Governments are major consumers of goods in most economies and a decision compelling all State institutions to buy local products and buy foreign where substitution will be a supervening impossibility, has brought huge benefits to such economies.
It is against this backdrop that we applaud the Government of Zimbabwe’s enforcement of its “Austerity for Prosperity” mantra by demanding that ministers and legislators use locally assembled vehicles as the “pain” should not spare anyone regardless of their standing in society.
It is our humble submission that the directive, which has been snubbed for a long time, should also affect local authorities, parastatals and other companies where Government has significant shareholding.
The new political dispensation is committed to the country’s economic turnaround and has to date introduced a number of strategies that should see Zimbabwe attaining middle income economy status by 2030.
With efforts underway to revive the local motor industry, it is heartening to note that the Government has taken the first step to support the initiative and the move, we believe is already overdue.
The decision, once implemented will significantly increase production levels at local motor assembling plants resulting in the creation of over 40 000 jobs directly and indirectly, contributing to the general growth of the industry and national economy at large.

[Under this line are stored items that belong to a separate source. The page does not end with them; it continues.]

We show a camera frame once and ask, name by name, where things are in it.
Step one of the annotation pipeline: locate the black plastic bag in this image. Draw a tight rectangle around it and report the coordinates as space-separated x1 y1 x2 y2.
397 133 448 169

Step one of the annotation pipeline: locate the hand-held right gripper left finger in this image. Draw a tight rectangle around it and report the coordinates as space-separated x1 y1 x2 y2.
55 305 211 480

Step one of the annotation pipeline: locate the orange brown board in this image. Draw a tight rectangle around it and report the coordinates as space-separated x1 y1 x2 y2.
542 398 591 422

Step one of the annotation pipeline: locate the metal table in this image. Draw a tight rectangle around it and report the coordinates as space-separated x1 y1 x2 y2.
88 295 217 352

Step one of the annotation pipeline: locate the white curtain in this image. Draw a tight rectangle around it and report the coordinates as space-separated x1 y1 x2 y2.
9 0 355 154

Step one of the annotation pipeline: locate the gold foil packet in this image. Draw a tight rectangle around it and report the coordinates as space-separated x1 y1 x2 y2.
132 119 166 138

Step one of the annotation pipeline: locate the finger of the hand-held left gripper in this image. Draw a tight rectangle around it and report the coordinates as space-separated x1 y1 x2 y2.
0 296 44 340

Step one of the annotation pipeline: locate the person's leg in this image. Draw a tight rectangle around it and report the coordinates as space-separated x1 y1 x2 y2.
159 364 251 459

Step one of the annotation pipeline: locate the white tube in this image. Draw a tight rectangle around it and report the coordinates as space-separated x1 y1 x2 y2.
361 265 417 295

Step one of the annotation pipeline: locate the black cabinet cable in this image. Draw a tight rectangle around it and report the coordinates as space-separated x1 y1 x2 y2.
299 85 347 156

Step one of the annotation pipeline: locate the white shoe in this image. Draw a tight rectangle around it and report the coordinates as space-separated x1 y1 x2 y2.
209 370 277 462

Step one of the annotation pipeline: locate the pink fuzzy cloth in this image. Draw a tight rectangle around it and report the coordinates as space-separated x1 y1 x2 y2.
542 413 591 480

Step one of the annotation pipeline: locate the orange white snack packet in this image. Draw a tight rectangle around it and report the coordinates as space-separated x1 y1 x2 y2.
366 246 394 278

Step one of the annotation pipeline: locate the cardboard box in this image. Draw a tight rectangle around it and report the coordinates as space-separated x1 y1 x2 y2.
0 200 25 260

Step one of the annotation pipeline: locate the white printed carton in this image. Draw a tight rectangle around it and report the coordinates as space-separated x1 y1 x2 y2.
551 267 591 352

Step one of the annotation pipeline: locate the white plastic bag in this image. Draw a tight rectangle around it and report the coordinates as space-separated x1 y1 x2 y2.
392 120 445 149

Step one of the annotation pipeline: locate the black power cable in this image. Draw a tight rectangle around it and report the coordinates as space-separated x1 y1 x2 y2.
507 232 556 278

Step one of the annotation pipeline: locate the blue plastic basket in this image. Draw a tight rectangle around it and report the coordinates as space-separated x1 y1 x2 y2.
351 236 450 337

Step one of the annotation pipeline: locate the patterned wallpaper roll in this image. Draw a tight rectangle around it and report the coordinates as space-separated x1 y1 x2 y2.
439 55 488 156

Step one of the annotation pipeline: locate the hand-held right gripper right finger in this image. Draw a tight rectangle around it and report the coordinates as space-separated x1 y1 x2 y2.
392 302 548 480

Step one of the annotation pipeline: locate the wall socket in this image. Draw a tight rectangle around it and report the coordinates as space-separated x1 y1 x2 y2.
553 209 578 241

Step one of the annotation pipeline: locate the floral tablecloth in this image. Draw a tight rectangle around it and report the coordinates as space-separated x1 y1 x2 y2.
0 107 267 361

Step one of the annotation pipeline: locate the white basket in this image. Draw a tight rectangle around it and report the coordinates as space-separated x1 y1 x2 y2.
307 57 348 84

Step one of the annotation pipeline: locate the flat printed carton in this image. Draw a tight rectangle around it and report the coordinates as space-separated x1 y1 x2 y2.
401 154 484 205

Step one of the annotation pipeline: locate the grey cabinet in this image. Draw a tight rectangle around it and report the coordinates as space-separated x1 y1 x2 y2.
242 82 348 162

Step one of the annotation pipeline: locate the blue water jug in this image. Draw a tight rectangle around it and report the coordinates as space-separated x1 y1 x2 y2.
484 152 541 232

This should also see the strengthening of other downstream sectors such as tyre manufacturing, automobile upholstery and a litany of service providers in the motor industry that are operating at low capacity due to depressed volumes.

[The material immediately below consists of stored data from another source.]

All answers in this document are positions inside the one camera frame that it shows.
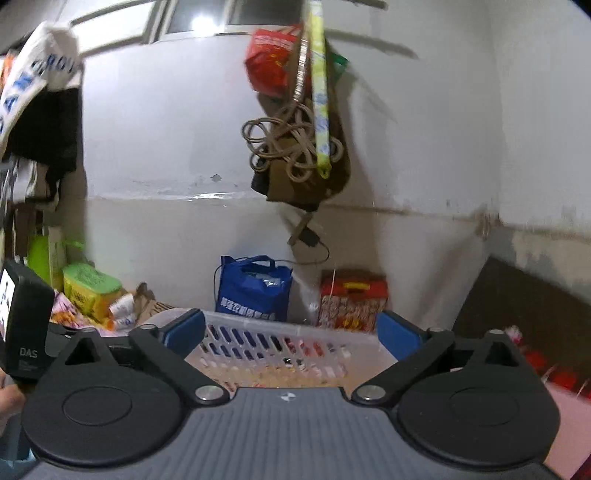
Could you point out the pink blanket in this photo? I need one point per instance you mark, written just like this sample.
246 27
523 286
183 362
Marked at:
572 415

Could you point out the red plastic bag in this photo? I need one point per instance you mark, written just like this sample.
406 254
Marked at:
268 64

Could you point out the blue tote bag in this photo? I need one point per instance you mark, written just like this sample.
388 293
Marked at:
249 295

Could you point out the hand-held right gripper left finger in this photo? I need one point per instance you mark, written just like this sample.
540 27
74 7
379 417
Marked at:
184 330

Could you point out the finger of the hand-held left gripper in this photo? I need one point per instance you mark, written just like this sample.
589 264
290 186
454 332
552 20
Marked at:
62 333

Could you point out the red patterned cloth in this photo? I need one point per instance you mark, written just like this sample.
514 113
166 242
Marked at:
554 369

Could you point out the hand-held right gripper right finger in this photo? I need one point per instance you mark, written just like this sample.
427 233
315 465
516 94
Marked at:
397 332

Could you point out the brown hanging bag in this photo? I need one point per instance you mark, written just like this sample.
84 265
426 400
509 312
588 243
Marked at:
295 189

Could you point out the white snack packet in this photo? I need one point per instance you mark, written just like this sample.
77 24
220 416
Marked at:
125 321
121 304

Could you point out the green tin box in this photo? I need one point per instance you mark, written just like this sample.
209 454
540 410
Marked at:
87 281

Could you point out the white plastic basket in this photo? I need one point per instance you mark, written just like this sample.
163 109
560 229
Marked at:
258 332

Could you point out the window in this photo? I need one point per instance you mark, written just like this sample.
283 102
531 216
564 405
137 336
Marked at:
194 18

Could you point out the red gift box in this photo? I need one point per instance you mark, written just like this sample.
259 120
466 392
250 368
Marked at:
351 304

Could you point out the person's left hand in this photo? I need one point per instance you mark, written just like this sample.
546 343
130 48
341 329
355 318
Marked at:
9 399

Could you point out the black charger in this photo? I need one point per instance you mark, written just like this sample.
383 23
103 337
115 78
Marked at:
310 237

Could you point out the dark headboard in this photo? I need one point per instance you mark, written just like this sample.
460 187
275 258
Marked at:
531 300

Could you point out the green plastic bag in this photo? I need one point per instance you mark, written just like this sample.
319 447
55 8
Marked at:
39 258

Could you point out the white printed cloth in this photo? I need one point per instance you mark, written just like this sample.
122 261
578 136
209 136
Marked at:
41 60

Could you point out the black garment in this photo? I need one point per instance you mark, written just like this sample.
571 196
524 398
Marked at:
46 129

By buying local, there will be reduced foreign currency demand that can intern be rerouted to critical procurements such as drugs, capital projects and just general reserves for rainy days.
The revival of the motor sector should not be a herculean task considering that there are other plants such as Willowvale Motor Industries (WMI), a partnership with Beijing Automobile International Corporation (BAIC) of China and also Quest Motors in Mutare.

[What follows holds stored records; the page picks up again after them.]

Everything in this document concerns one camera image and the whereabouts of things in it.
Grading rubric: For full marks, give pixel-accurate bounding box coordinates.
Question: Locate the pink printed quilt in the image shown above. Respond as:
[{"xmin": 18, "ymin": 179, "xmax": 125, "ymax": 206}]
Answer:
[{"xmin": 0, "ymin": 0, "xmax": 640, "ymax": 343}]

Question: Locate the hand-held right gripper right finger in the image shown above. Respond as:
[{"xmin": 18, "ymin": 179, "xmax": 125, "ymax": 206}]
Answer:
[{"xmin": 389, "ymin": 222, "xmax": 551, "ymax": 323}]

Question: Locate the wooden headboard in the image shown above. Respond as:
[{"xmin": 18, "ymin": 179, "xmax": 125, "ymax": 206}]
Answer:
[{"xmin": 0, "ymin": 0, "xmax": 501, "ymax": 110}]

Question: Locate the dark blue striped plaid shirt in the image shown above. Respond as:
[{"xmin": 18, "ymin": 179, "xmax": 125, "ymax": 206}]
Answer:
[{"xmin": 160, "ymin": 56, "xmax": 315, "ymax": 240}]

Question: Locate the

These firms are capable of producing good double and single cabs, SUVs and trucks. We wonder why Zesa, Zinwa, TelOne or NetOne need to spend millions in foreign currency importing trucks while there are substitutes that can equally perform the same tasks.
Government just needs to demonstrate political will and all the departments will follow suit and there will be no need for directives.
If such a decision is implemented, the local motor industry will witness a boom in production capacity, which is what is currently needed desperately.
We also feel that such a directive should be backed by Government support for investment finance at affordable rates, export incentives and secure technology from foreign partners reinforced by bilateral agreements.
The motor industry in the country has historically proven to be a significant contributor towards employment creation, value addition as well as contributing towards the gross domestic product (GDP).
Over the years, the sector had, however, lost its dominance due to the influx of pre-owned vehicle imports resulting in a dip in capacity utilisation and loss of thousands of jobs in the sector.
Numerous spare parts distributors also emerged that were offering inferior quality spares, which worsened the situation.
It is not, however, too late to change such a sad narrative to a positive one that can turn the local motor industry into a huge foreign currency earner, also exporting into the region and beyond.
Political will, legislative support, resources and a paradigm shift on the importance of buying local, and having management that is quick to make decisions, is what our Government needs to focus on to revive this sector with massive potential to keep the country rolling.